- Data records:
_ _ _

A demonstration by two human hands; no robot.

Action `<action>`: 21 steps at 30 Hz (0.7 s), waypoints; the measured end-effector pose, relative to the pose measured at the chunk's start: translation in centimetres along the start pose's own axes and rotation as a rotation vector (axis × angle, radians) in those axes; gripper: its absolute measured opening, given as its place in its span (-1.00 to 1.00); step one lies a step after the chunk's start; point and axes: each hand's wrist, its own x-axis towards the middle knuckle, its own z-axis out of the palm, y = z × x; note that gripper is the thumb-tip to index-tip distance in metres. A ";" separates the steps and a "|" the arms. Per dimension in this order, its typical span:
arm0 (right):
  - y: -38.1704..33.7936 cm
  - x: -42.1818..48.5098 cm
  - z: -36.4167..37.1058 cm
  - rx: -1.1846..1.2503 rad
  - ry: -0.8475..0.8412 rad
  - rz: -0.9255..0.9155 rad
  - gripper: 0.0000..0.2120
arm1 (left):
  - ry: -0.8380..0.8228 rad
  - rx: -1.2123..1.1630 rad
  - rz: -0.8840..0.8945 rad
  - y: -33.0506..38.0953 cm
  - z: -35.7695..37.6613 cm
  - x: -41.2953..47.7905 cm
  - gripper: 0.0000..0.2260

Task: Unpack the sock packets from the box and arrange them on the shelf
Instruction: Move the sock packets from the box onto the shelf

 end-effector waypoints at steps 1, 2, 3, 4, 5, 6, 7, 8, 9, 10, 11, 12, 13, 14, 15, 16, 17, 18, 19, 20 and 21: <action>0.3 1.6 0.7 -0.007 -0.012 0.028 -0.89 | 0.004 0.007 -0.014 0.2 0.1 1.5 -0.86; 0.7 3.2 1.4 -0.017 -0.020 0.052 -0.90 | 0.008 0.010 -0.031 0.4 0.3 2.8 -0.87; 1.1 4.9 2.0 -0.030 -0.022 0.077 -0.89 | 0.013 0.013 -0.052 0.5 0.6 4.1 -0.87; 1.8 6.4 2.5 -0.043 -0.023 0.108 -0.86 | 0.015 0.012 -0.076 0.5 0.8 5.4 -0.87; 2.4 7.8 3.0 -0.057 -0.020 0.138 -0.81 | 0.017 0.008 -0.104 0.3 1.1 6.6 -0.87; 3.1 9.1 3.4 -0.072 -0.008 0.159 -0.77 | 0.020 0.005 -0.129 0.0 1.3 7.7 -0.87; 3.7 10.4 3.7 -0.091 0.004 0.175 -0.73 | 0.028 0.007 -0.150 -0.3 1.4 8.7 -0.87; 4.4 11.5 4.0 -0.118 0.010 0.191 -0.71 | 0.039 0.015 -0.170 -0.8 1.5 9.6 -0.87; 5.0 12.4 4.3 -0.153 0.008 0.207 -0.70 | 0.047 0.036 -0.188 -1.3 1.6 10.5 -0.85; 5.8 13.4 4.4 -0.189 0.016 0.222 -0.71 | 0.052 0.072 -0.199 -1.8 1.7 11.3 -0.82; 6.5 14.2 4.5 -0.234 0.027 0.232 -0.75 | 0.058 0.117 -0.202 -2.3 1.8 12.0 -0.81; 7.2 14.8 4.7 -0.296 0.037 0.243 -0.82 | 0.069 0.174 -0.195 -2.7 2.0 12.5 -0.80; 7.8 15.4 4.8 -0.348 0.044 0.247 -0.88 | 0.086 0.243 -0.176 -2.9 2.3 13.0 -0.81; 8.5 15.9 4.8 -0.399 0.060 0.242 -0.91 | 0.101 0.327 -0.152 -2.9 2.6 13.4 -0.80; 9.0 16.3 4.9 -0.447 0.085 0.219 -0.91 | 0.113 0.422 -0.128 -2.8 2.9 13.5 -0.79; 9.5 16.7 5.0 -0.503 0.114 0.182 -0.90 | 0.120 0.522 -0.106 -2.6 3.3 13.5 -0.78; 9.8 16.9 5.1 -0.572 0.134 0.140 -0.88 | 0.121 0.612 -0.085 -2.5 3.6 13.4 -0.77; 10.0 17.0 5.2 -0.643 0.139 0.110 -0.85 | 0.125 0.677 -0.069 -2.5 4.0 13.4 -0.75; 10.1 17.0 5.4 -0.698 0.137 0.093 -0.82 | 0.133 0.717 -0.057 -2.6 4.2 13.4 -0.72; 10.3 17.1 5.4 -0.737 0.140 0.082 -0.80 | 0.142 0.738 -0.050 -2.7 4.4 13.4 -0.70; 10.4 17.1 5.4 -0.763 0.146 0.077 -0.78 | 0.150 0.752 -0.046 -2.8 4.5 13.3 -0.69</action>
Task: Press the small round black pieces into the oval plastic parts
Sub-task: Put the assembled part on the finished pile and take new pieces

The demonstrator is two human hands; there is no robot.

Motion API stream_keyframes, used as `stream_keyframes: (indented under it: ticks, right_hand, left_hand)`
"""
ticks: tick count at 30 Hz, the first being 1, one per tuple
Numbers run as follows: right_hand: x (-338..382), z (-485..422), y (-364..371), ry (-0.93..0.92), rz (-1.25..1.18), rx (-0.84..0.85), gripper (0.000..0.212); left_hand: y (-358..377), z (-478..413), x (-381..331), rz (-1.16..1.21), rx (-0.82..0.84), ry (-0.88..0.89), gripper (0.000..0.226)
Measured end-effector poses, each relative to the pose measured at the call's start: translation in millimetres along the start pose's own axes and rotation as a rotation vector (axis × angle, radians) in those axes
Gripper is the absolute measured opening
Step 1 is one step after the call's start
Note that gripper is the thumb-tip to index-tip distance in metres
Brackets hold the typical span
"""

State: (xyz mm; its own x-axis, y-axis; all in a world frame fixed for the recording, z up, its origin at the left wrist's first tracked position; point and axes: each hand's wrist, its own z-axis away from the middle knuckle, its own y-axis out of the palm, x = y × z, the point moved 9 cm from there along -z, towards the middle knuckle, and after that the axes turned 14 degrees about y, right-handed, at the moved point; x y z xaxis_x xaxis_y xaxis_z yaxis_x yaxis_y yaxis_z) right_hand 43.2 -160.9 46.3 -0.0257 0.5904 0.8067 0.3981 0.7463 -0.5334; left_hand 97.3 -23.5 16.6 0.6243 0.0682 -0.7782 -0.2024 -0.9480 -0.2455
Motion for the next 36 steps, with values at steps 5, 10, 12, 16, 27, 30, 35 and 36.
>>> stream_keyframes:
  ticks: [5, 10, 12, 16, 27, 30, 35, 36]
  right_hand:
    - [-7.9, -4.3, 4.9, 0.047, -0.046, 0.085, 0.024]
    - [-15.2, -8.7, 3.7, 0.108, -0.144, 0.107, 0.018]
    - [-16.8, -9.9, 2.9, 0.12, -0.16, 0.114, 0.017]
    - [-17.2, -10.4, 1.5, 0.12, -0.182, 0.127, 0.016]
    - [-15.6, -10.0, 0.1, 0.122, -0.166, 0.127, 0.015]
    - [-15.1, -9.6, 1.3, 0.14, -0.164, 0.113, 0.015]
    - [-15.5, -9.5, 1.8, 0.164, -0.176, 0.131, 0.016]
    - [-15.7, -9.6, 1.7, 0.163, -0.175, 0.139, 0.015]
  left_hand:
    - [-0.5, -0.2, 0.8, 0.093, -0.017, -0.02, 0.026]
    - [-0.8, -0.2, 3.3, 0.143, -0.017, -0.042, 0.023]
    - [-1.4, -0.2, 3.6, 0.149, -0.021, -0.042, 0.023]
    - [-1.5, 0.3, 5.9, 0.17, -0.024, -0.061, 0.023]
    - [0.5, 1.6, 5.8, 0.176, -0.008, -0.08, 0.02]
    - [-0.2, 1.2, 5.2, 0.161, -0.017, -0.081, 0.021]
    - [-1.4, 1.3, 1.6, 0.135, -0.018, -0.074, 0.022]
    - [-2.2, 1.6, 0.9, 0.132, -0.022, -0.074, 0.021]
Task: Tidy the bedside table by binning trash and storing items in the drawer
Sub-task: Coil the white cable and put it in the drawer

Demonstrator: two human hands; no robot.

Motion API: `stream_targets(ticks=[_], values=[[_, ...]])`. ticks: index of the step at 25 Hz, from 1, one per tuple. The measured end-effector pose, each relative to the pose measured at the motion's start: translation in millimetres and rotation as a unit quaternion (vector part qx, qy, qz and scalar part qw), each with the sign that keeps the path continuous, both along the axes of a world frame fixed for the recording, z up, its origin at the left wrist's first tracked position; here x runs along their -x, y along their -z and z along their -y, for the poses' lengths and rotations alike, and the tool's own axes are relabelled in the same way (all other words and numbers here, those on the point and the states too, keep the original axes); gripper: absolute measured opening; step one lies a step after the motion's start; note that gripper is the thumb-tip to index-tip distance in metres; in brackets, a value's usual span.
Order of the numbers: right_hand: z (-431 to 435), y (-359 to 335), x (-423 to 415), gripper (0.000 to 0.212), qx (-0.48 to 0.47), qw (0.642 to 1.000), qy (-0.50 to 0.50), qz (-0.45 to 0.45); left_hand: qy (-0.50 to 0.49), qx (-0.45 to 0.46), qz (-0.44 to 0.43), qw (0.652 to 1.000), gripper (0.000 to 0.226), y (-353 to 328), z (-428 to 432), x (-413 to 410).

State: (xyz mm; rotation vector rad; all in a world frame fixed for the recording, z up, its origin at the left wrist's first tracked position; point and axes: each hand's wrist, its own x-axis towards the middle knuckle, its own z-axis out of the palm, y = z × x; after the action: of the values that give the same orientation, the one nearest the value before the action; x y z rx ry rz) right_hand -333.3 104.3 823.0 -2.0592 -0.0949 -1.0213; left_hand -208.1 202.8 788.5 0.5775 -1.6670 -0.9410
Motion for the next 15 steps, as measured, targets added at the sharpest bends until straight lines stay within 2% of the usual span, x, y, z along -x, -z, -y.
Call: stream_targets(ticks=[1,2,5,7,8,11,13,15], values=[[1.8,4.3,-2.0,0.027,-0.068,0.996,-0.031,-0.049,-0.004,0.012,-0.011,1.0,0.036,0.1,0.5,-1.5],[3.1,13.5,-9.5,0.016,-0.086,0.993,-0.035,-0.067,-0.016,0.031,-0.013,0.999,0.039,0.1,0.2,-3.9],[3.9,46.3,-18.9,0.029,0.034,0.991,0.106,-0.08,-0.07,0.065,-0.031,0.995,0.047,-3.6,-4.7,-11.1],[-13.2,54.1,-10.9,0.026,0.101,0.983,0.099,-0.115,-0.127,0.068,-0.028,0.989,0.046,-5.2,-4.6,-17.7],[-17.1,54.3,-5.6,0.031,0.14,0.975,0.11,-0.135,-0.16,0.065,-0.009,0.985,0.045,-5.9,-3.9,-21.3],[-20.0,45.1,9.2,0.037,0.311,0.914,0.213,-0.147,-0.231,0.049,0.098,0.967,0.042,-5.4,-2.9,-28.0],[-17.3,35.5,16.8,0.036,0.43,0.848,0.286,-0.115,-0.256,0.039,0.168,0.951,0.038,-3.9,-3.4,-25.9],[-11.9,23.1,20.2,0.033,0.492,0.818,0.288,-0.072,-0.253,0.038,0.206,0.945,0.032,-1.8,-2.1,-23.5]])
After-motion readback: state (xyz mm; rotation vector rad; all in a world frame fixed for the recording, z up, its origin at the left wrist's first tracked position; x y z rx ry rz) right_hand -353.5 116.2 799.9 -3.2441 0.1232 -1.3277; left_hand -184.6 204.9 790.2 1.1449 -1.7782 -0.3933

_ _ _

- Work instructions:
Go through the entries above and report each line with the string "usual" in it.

- Solution to the exercise:
Motion API: `stream_targets(ticks=[_], values=[[_, ...]])`. ticks: index of the step at 25 Hz, from 1, one per tuple. The measured end-effector pose, each relative to the pose measured at the motion's start: translation in millimetres and rotation as a unit quaternion (vector part qx, qy, qz and scalar part qw), each with the sign that keeps the path continuous, both along the axes of a world frame fixed for the recording, z up, its origin at the left wrist's first tracked position; here x runs along their -x, y along their -z and z along their -y, for the poses' lengths and rotations alike, and the tool's own axes are relabelled in the same way (all other words and numbers here, those on the point and the states too, keep the original axes); gripper: absolute measured opening; step one lies a step after the motion's start; note that gripper is the thumb-tip to index-tip distance in metres; in brackets, a value's usual span.
Motion for the next 15 steps, as measured, targets added at the sharpest bends until straight lines stay within 2% of the usual span, x, y, z along -x, -z, -y.

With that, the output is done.